Diabetic retinopathy (DR), the leading cause of visual disability and blindness among adults in the developed world, may affect as many as 20 million people. Early detection and treatment are keys to preventing vision loss and blindness associated with the disease. Unfortunately, only about half of those with diabetes have proper eye examinations on a yearly basis. It is very important that diabetics have a dilated eye exam each year.
Retinopathy damages the retina by destroying the capillaries (minuscule blood vessels connecting arteries and veins) that provide blood to the retina, the light-sensitive nerve tissue that sends visual images to the brain. With the onset of retinopathy, these vessels weaken or bulge with microaneurysms that may hemorrhage, leaking blood or fluid into surrounding tissue. New blood vessels that grow on the retina (and into the vitreous) can cause blurred vision and even temporary blindness. Ultimately, scar tissue forms, detaching the retina from the back of the eye and often causing permanent vision loss.

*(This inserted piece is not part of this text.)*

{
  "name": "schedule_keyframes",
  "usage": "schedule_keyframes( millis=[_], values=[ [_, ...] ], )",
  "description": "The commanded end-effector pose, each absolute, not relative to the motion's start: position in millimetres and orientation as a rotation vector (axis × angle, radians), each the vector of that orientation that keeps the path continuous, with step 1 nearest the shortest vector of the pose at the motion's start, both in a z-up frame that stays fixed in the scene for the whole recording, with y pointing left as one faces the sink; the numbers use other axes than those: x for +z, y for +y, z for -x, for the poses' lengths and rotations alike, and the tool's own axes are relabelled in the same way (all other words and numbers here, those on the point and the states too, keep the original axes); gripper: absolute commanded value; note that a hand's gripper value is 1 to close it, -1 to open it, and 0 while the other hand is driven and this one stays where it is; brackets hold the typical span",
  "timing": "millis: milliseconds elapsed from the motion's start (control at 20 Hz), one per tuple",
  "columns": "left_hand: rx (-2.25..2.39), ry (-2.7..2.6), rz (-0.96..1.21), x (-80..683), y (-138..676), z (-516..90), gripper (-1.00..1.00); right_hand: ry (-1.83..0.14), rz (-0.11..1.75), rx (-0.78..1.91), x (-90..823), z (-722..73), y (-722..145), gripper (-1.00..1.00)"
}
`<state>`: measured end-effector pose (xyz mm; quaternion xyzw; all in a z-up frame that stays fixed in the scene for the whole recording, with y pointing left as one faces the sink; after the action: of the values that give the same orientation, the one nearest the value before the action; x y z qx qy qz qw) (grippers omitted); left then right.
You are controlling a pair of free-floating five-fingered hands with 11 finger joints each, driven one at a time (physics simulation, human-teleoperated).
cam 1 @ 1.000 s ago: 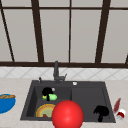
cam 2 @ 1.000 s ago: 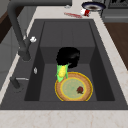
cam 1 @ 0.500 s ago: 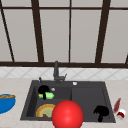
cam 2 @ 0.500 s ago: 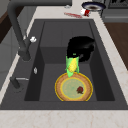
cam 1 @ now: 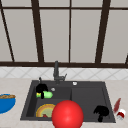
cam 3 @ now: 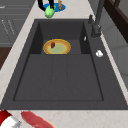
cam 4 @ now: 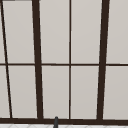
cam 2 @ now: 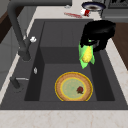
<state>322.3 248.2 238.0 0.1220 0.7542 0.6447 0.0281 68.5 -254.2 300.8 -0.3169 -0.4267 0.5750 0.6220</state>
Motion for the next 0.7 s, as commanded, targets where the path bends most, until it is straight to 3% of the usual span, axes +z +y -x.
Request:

Chronically elevated blood insulin and glucose levels induce retinopathy. However, research shows that even after having long-term diabetes, lowering glucose has a positive effect on slowing the progression of retinopathy. A glycohemoglobin (also known as hemoglobin A1C or HbA1c) test is the best measurement of long-term glucose control. A high HbA1c number correlates with uncontrolled diabetes.
A study took place involving 834 people who were over the age of 30 years when they developed diabetes, and approximately 65 years at the start of the study. A HbA1c test, physical exam, and eye exam were performed at baseline, 4- and 10-year follow-up visits. In non-insulin treated participants, those that had the highest HbA1c levels at baseline had nearly a 3-fold greater risk of developing retinopathy after 10 years than those with the lowest levels. In participants already showing proof of retinopathy at baseline, the presence of elevated HbA1c resulted in a 4-fold greater risk of retinopathy progression, and a 14-fold greater risk of proliferative retinopathy.

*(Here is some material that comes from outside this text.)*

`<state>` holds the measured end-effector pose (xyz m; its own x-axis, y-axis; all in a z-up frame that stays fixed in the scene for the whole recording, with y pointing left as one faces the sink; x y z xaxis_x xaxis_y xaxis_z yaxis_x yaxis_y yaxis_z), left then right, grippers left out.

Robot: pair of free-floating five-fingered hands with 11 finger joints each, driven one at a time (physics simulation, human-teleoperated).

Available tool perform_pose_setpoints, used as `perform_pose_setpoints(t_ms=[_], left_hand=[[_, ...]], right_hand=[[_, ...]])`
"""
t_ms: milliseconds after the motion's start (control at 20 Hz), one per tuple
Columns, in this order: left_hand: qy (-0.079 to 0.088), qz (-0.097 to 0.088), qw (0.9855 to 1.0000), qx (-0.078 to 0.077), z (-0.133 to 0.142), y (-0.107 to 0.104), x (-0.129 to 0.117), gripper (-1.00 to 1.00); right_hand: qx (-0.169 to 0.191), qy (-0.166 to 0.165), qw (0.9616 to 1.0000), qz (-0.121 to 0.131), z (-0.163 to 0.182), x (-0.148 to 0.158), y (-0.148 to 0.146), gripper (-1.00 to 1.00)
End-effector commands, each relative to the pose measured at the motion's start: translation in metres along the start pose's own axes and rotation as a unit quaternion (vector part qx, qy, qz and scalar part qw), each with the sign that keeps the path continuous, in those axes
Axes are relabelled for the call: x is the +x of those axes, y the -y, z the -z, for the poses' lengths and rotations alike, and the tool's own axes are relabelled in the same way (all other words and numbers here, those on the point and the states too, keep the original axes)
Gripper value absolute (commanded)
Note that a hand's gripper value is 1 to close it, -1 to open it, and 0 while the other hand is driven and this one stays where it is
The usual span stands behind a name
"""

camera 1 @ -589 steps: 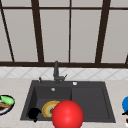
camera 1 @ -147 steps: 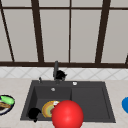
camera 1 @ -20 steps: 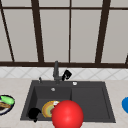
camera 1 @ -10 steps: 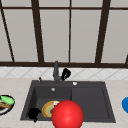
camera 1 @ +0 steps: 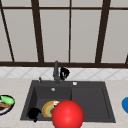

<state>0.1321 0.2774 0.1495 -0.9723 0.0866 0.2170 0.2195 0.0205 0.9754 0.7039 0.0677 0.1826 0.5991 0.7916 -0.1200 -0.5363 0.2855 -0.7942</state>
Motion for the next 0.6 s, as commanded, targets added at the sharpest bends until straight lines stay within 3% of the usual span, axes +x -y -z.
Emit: perform_pose_setpoints(t_ms=[0,400,550], left_hand=[[0.000,0.000,1.0000,0.000,0.0000,0.0000,0.0000,0.00],[0.000,0.000,1.0000,0.000,0.0000,0.0000,0.0000,0.00],[0.000,0.000,1.0000,0.000,0.0000,0.0000,0.0000,0.00]], right_hand=[[-0.002,-0.005,1.0000,0.000,-0.0107,0.0289,0.0008,1.00],[-0.010,-0.031,0.9994,0.011,-0.0117,0.0316,-0.0014,1.00],[-0.021,-0.044,0.9988,0.003,-0.0130,0.0341,-0.0021,1.00]])
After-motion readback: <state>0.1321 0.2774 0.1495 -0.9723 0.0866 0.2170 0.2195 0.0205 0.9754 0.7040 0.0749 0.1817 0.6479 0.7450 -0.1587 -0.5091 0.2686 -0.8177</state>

In those people using insulin treatments and having the highest HbA1c levels, there was a 90% greater risk of developing retinopathy than those with the lowest levels. Researchers concluded that controlling hyperglycemia, even later on in the course of diabetes, will result in a significant decrease in the incidence and progression of retinopathy as well as the development of visual loss (Klein 1994). Studies show that controlling excess serum insulin is also important in preventing retinopathy (Raccah 1998; Boehm 2002; Leslie 2002).
There are additional precautions that can be taken to guard against the development of retinopathies. Vitamin B6 deficiency, for instance, is a proven cause of the disease. In order to rule out a nutritional deficiency as the cause of retinopathy, a 10-week program is suggested that incorporates a high-potency B-complex vitamin formula along with other supplements described in this protocol.